Tags: AS | India | Intolerance

India Writer Arundhati Roy Joins Protest against Intolerance

Thursday, 05 November 2015 06:15 AM

NEW DELHI (AP) — Booker Prize-winning novelist Arundhati Roy has joined the growing number of writers, filmmakers, scientists and historians voicing alarm over what they describe as a climate of religious intolerance and violence in India.

Roy, most famous for her 1997 novel "The God of Small Things," said in a sharply worded editorial published Thursday in The Indian Express newspaper that millions of minority people including Muslims, Christians and members of low-caste or tribal communities "are being forced to live in terror, unsure of when and from where the assault will come."
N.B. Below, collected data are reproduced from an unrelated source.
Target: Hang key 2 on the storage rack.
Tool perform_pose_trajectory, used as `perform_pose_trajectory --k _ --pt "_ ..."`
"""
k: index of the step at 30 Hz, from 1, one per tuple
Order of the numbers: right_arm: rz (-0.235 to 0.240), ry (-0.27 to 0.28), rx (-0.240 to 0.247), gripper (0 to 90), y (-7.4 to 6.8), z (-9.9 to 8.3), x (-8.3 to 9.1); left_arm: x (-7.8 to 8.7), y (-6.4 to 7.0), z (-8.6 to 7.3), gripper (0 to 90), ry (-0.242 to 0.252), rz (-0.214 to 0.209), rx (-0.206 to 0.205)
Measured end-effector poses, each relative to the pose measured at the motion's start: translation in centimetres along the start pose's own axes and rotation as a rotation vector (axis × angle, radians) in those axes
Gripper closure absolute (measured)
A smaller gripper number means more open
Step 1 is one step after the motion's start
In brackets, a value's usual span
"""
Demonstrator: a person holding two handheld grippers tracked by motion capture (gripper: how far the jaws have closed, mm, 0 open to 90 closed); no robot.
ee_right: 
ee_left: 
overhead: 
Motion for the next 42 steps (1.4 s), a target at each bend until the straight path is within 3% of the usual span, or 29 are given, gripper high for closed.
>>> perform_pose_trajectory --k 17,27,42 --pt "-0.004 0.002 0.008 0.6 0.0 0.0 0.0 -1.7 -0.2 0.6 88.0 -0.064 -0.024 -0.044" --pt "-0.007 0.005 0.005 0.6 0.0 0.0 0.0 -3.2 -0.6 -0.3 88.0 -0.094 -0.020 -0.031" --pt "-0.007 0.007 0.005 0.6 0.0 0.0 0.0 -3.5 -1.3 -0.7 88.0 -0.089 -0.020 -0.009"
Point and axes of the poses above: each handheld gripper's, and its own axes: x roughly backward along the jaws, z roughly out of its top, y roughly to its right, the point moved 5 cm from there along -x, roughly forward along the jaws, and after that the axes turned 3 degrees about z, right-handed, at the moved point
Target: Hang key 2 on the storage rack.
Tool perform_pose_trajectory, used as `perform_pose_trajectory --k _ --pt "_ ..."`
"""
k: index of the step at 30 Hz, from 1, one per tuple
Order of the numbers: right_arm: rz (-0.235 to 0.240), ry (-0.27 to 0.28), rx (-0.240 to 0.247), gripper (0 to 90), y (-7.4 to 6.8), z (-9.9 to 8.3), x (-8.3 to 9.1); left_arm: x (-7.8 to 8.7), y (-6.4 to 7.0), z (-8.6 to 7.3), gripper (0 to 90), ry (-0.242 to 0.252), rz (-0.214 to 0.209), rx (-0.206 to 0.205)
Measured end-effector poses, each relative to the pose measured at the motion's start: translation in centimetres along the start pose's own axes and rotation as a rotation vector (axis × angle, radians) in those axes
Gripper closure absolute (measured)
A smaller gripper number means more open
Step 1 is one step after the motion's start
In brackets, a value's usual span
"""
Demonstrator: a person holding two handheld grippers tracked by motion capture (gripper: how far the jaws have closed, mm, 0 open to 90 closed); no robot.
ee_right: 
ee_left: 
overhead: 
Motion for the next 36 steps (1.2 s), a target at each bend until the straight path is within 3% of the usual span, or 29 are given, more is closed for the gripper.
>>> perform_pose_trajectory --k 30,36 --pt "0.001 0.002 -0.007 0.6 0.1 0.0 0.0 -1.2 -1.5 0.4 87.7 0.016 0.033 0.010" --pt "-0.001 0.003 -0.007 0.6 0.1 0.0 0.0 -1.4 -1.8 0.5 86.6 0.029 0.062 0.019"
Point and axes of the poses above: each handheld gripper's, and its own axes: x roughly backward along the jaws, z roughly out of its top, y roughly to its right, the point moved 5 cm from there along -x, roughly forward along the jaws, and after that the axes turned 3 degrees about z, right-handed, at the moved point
Already dozens of writers have returned awards to the country's top literary institution, the Sahitya Academi, over disappointment that it has not condemned the recent killings of atheist activists who campaigned against religious superstition or Muslims rumored to have slaughtered cows or eaten cow meat.

Among India's majority Hindu population, cows are considered to be sacred.

Roy said she was "so ashamed of what is going on in this country" and was pleased to return her 1989 national screenplay award and "to be a part of the political movement."

"I believe what artists and intellectuals are doing right now is unprecedented, and does not have a historical parallel. It is politics by other means," said Roy, who in recent years has become a fervent civil rights activist.

Many of those protesting have also criticized Prime Minister Narendra Modi and his Hindu nationalist Bhartiya Janata Party for not speaking out against religious attacks, saying their silence has encouraged Hindu hard-liners to justify the attacks and assert Hindu superiority.

Communal violence and prejudice are nothing new for India, born as a secular democracy in 1947 amid deadly Hindu-Muslim riots that killed an estimated 1 million people as Muslim-majority Pakistan was carved out of mostly Hindu India with the end of British rule. Since then, horrific riots and clashes have erupted at intervals, mostly between Hindus and Muslims.

Yet, India has largely been seen as overwhelmingly tolerant, with a cacophony of cultures that have lived side by side for centuries.

Some voiced concern with Modi's meteoric rise and landslide election victory last year, warning that his support was grounded in the party's Hindu base and noting that he had come up through the militant Hindu fundamentalist organization Rashtriya Swayamsevak Sangh, which translates as the National Volunteers Association.

Modi, having dodged allegations of responsibility for deadly 2002 riots in Gujarat, insisted during his election campaign that he would be prime minister for all of India and guaranteed protection for minorities. He has said little on the subject since taking office.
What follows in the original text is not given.